Task objective> Write the lines out again, from the top of the material to the line containing "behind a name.", pictures excluded.

Source material>

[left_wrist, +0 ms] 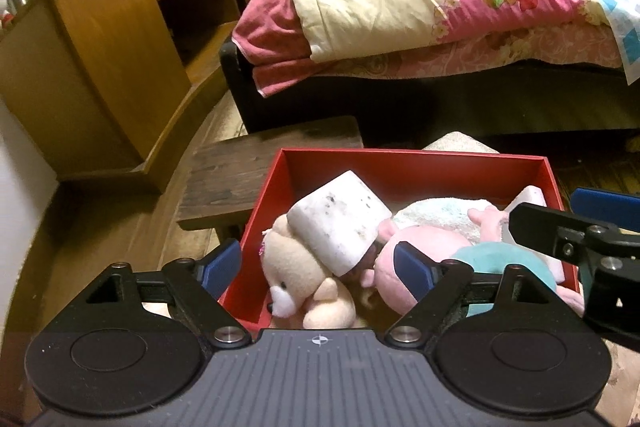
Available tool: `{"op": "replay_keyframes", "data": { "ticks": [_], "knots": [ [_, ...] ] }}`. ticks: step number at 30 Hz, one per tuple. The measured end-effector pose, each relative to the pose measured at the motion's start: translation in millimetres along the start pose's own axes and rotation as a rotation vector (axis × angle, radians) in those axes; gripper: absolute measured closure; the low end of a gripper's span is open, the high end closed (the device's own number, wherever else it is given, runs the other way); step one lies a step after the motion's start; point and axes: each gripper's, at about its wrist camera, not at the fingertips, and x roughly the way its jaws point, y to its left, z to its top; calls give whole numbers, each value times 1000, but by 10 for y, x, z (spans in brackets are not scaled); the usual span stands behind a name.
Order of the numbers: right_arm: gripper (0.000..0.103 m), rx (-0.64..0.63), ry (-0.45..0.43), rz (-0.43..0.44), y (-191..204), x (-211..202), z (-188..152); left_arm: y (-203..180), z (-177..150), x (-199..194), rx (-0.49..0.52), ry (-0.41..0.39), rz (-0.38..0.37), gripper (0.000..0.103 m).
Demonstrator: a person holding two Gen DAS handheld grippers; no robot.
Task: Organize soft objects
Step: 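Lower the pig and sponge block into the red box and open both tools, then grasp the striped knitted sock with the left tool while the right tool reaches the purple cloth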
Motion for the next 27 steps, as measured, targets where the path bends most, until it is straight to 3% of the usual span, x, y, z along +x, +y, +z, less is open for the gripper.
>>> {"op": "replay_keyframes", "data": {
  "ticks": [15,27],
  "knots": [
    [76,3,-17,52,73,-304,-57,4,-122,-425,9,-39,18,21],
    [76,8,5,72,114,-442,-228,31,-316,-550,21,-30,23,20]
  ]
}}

Problem solution>
[left_wrist, +0 ms] 
Available tool: `{"op": "replay_keyframes", "data": { "ticks": [_], "knots": [ [_, ...] ] }}`. ticks: step number at 30 Hz, one per tuple. The measured end-effector pose, each relative to the pose measured at the motion's start: translation in millimetres along the start pose's own axes and rotation as a rotation vector (axis × angle, radians) in those axes; gripper: absolute measured closure; the low end of a gripper's span is open, the high end closed (the device's own number, wherever else it is given, runs the other way); step one lies a step after the motion's start; point and axes: each gripper's, at about its wrist camera, not at the fingertips, and x roughly the way its jaws point, y to its left, z to its top; calls give whole numbers, each value times 1000, but by 10 for y, x, z (spans in brackets are not scaled); the usual span stands behind a name.

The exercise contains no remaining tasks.